Kararın taraf vekillerince istinaf edilmesi üzerine Bölge Adliye Mahkemesince taraf vekillerinin istinaf başvurularının ayrı ayrı esastan reddine karar verilmiştir.
Bölge Adliye Mahkemesi kararı davalı erkek vekili tarafından temyiz edilmekle; kesinlik, süre, temyiz şartı ve diğer usul eksiklikleri yönünden yapılan ön inceleme sonucunda, temyiz dilekçesinin kabulüne karar verildikten ve Tetkik Hâkimi tarafından hazırlanan rapor dinlendikten sonra dosyadaki belgeler incelenip gereği düşünüldü:
I. DAVA
1-Davacı kadın dava dilekçesinde özetle; davalı erkek ile 1996 yılında evlendiklerini, davalının evlilik birliğinin üzerine yüklediği sorumlulukları yerine getirmediğini, hakaret ve sorumsuz davranışlarının bulunduğunu, evlilikte sevgi saygı ilkelerini ihlal ettiğini, haksız tutum ve davranışlarda bulunduğunu iddia ederek 4721 sayılı Türk Medeni Kanun'un (4721 sayılı Kanun) 166 ncı maddesi uyarınca tarafların boşanmalarına, 16 yaşındaki ortak çocuğun velâyetinin anneye verilmesine, ortak çocuk yararına aylık 1.000,00 TL tedbir, iştirak nafakasına karar verilmesini, kendi yararına aylık 1000,00 TL tedbir, yoksulluk nafakasına karar verilmesini talep ve dava etmiştir.

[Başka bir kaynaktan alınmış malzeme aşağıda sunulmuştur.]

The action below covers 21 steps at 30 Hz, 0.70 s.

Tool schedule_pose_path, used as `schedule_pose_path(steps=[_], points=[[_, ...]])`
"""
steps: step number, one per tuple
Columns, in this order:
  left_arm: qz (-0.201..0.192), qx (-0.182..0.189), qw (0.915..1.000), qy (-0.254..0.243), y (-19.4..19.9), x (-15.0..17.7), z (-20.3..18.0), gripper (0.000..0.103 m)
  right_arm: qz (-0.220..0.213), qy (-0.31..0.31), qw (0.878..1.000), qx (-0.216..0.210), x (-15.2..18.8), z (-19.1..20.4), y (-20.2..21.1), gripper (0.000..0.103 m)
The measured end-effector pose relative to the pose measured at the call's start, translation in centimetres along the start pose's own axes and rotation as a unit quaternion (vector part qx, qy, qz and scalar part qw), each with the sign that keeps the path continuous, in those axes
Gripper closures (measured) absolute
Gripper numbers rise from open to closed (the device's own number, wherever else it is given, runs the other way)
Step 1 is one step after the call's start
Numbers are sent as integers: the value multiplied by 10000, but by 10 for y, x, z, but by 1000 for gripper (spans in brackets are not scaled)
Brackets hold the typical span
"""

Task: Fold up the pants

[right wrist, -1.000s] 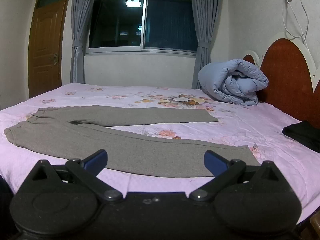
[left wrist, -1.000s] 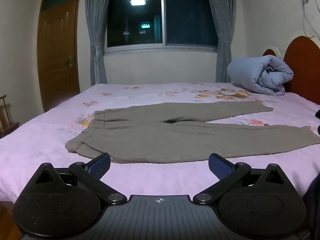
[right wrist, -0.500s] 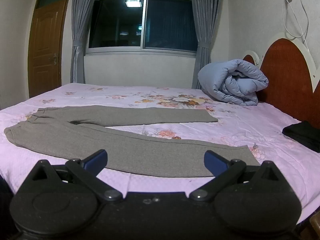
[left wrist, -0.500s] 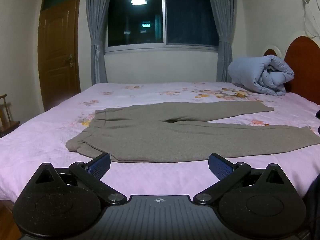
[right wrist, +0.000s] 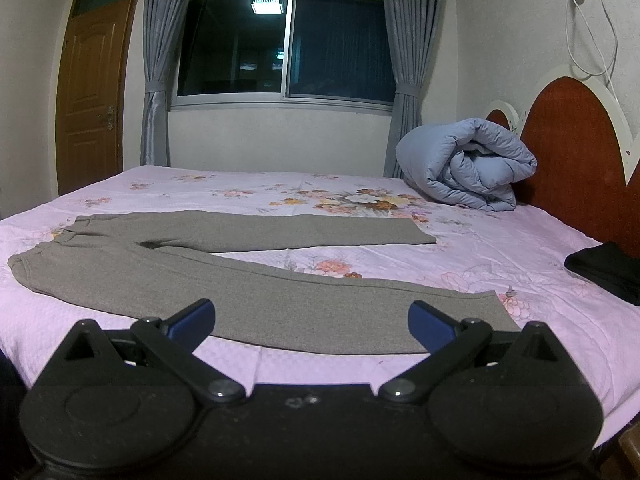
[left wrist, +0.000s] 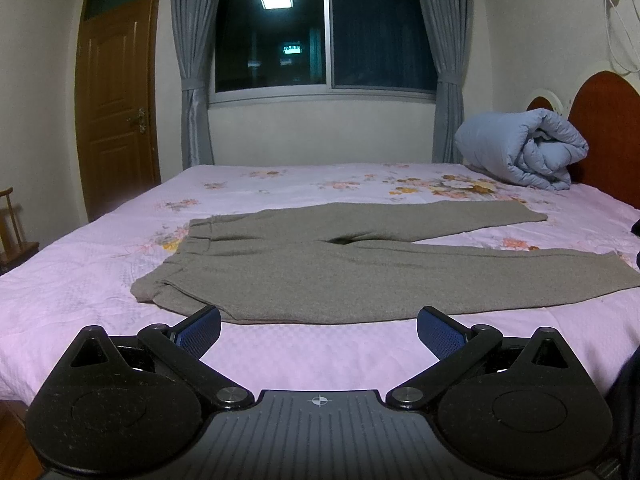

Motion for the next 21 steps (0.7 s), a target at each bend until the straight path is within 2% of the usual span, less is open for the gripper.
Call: schedule_pose_path(steps=[21], points=[[9, 8, 10000, -11, 1, 1, -1, 0, 12, 6, 10000, 2, -1, 0, 0, 6]])
Point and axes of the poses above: each gripper's, at about its wrist camera, not at the fingertips, and y roughly against the way its jaws point, z to its left, x to its underside, the point moved 10 cm from there along -y, roughly the way its jaws point, and after that the axes turned 6 degrees about -y, right-handed, at the moved point
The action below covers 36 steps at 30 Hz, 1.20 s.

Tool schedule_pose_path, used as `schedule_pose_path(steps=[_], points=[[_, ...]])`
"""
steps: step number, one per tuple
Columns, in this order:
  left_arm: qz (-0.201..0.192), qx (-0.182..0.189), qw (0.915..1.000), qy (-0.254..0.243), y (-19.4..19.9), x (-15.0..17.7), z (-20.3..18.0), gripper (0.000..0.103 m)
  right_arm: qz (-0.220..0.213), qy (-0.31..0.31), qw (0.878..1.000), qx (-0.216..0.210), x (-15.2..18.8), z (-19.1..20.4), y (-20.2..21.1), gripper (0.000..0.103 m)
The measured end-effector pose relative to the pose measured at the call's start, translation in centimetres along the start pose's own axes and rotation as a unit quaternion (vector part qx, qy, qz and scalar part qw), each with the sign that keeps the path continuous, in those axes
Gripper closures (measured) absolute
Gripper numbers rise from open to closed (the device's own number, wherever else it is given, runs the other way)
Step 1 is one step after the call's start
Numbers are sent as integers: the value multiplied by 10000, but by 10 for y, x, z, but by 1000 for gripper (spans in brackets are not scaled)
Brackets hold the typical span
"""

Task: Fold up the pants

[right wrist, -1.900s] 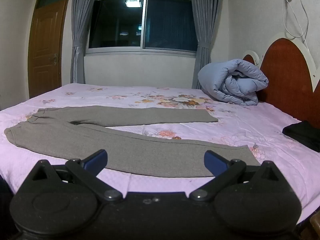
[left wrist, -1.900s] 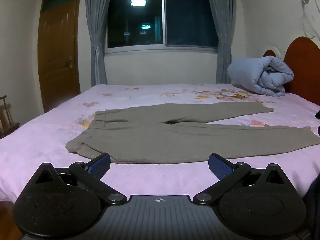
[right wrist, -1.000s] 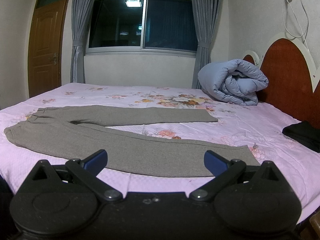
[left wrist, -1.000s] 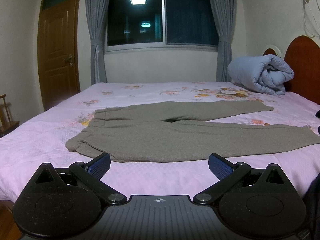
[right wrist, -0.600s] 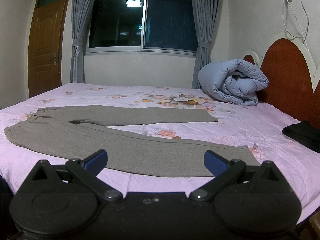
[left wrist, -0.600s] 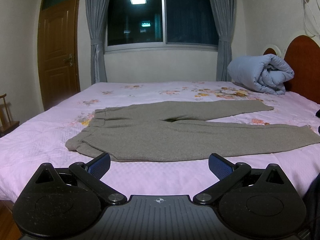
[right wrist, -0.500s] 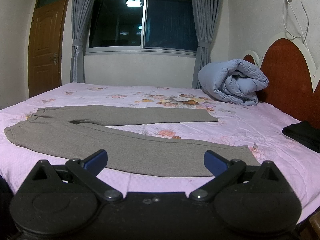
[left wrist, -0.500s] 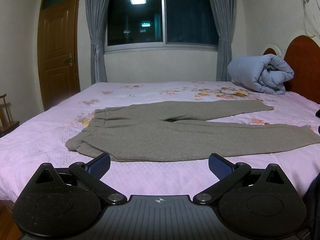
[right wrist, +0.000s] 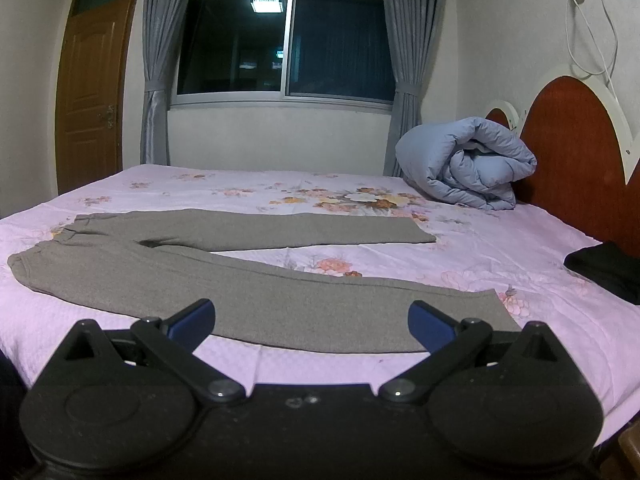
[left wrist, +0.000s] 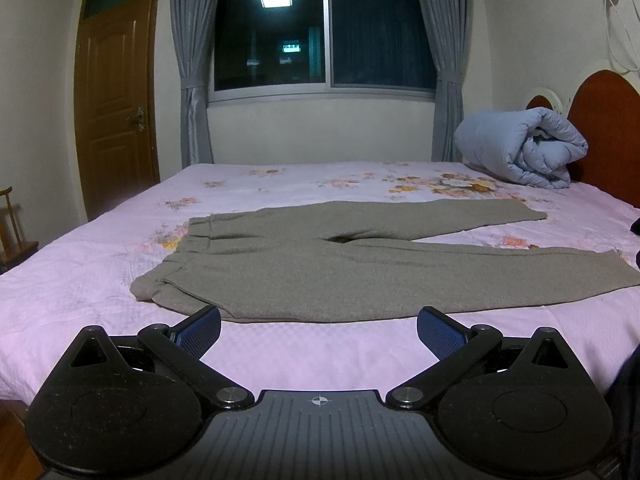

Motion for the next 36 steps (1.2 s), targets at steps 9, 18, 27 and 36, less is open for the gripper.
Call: schedule_pose_path(steps=[9, 18, 27, 36], points=[[0, 2, 10000, 5, 0, 0, 0, 0, 3, -1, 10000, 0, 0, 0, 0, 6], [4, -3, 10000, 1, 0, 1, 1, 0, 17, -16, 10000, 0, 1, -1, -1, 6], [2, -14, 10000, 5, 1, 2, 0, 0, 23, -28, 10000, -2, 4, -3, -3, 6], [23, -99, 9999, 15, 1, 2, 2, 0, 24, -33, 10000, -7, 3, -3, -2, 6]])
Point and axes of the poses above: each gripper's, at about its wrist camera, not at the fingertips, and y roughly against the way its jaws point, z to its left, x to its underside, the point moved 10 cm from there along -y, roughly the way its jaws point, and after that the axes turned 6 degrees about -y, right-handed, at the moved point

2-Davacı kadın vekili birleşen dava dilekçesinde özetle; davalının asabi ve geçimsiz olduğunu, saygı göstermediği, hakaret ve küfür ettiği, küçük düşürücü davranışlarda bulunduğu ,ailesinin etkisi altırda kaldığı, ortak çocukları Bolu İline ailesinin yanına götürdüğünü, çocukları okuldan aldığını, sorumluluklarını yerine getirmediğini, evin geçimi ile ilgilenmediğini, kazancını anne ve babasına gönderdiğini, fiziksel şiddet uyguladığını, Ankara 8. Asliye Ceza Mahkemesinin 2016/1798 Esas, 2017/619 Karar sayılı ilamı ile cezalandırılmasına karar verildiğini, süregelen fiziksel şiddet eylemleri sonrasında davacının kadın sığınma evine yerleştiğini iddia ederek 30.000,00 TL maddî tazminat ile 30.000,00 TL manevî tazminatın davalıdan alınarak davacıya verilmesine karar verilmesini talep etmiştir.
II. CEVAP
1.Dava dilekçesi davalı erkeğe, 22.09.2018 tarihinde tebliğ edilmiş, davalı erkek süresinde cevap dilekçesi sunmamıştır.

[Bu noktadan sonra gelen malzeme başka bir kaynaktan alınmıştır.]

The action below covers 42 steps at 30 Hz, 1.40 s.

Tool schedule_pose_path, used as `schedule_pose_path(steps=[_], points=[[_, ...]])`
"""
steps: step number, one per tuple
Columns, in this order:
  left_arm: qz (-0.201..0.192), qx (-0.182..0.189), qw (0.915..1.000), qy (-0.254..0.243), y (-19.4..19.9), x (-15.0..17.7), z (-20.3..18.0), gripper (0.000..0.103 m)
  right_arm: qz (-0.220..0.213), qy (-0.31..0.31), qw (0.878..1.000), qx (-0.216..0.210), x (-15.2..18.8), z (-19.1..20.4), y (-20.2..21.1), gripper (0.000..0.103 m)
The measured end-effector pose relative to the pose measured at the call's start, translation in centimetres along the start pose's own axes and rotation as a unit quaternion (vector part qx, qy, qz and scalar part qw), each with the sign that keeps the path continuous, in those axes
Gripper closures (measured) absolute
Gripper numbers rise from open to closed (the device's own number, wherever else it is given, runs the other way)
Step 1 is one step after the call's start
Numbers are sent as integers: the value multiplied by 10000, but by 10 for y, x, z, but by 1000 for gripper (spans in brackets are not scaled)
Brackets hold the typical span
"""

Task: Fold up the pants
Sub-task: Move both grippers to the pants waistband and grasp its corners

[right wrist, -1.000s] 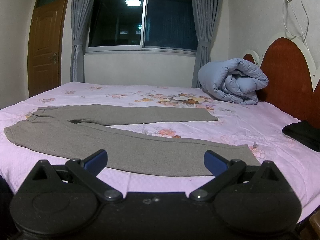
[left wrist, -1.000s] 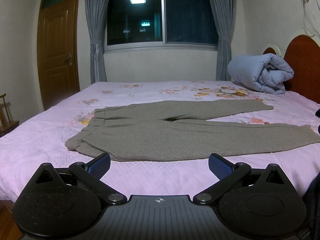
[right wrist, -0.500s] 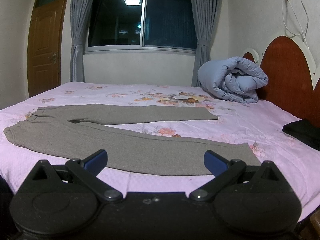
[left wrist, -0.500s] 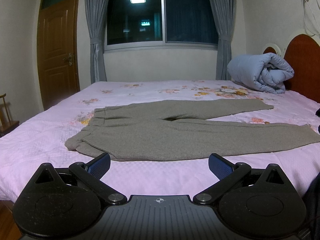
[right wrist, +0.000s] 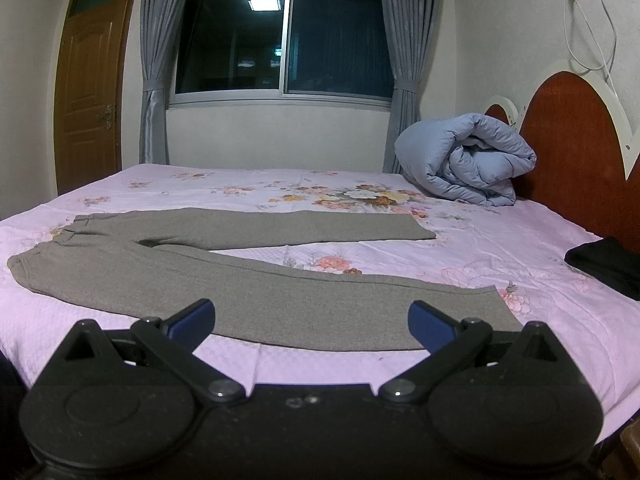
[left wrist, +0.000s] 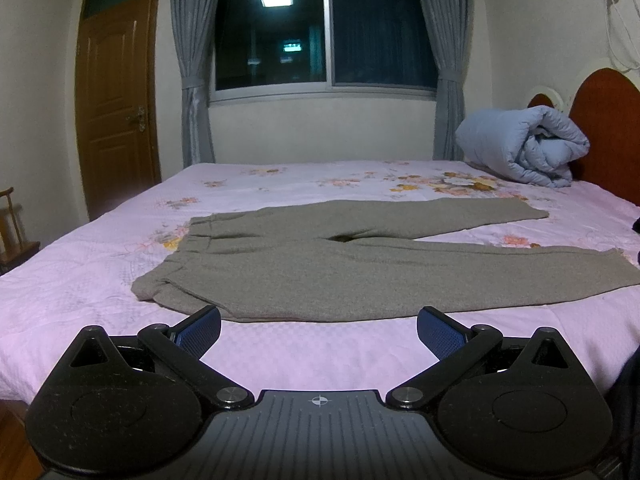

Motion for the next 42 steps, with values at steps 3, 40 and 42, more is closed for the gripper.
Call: schedule_pose_path(steps=[3, 40, 42], points=[[13, -138, 9998, 132, 0, 1, 6, 0, 15, -34, 10000, 6, 0, -1, -1, 6], [1132, 525, 9871, 1000, -405, -53, 251, 0, 373, 287, 9983, -331, -86, 81, -220, 6], [1251, 689, 9839, 1071, -427, -45, 252, 0, 410, 351, 9980, -334, -85, 89, -232, 6]])
Point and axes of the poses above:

2.Birleşen dava dilekçesi, davalı erkeğe 07.03.2020 tarihinde tebliğ edilmiş, davalı erkek süresinde cevap dilekçesi sunmamıştır.
III. İLK DERECE MAHKEMESİ KARARI
İlk Derece Mahkemesinin yukarıda tarih ve sayısı belirtilen kararı ile davalı erkeğin ortak evin giderlerini karşılamamak suretiyle birlik görevlerini yerine getirmediği, gerçekleşen bu durum karşısında boşanmaya neden olan olaylarda davalı erkeğin tam kusurlu olduğu, davacı kadından evlilik birliğini sürdürmesinin beklenemeyeceği, boşanma davası açmakta haklı olduğu, evliliğin devamı konusunda gerek taraflar gerek toplum için bir fayda kalmadığı, tarafların ortak çocukları ...'ın davalı baba yanında kaldığını beyan etmesi sebebiyle ergin olmadığı, davacı kadının boşanma davası açılmakla ayrı yaşama hakkı elde ettiği, ev hanımı olan kadının yoksulluğa düşeceği, manevî tazminatın şartlarının oluşmadığı, tarafların sosyal ekonomik durumları, boşanma nedeniyle davacı kadının beklenen ve mevcut maddî menfaatlerinin ortadan kalktığı tarafların ekonomik ve sosyal durumları, boşanmaya yol açan olaylardaki kusur derecesi, paranın alım gücü, ile ihlal edilen mevcut ve beklenen menfaati gerekçesi ile asıl davanın kabulü ile tarafların evlilik birliğinin sarsılması hukuki sebebiyle boşanmalarına, kadın yararına aylık 250,00 TL tedbir nafakasının davalıdan alınarak davacıya verilmesine, aylık 400,00 TL yoksulluk nafakasının davalıdan alınarak davacıya verilmesine, ortak çocuk ... yararına talep edilen tedbir nafakası talebinin reddine, birleşen davanın kısmen kabulüne, 15.000,00 TL maddî tazminatın davalıdan alınarak davacıya verilmesine, fazlaya ilişkin istemin ve manevî tazminat talebinin reddine karar verilmiştir.
IV. İSTİNAF
A. İstinaf Yoluna Başvuranlar
İlk Derece Mahkemesinin yukarıda belirtilen kararına süresinde taraf vekilleri istinaf başvurusunda bulunmuştur.
B. İstinaf Sebepleri
1.Davacı kadın vekili istinaf dilekçesinde özetle; davalının sürekli şiddet uyguladığını, ceza aldığını, hakaret ettiğini, manevî tazminata hükmedilmesi gerektiğini, maddî tazminat ve nafaka miktarlarının da düşük olduğunu ileri sürüp kararın kusur belirlemesi, birleşen davada kabul edilen maddî tazminat miktarı ile reddedilen manevî tazminat talebi bakımından kararın kaldırılmasına karar verilemesini talep etmiştir.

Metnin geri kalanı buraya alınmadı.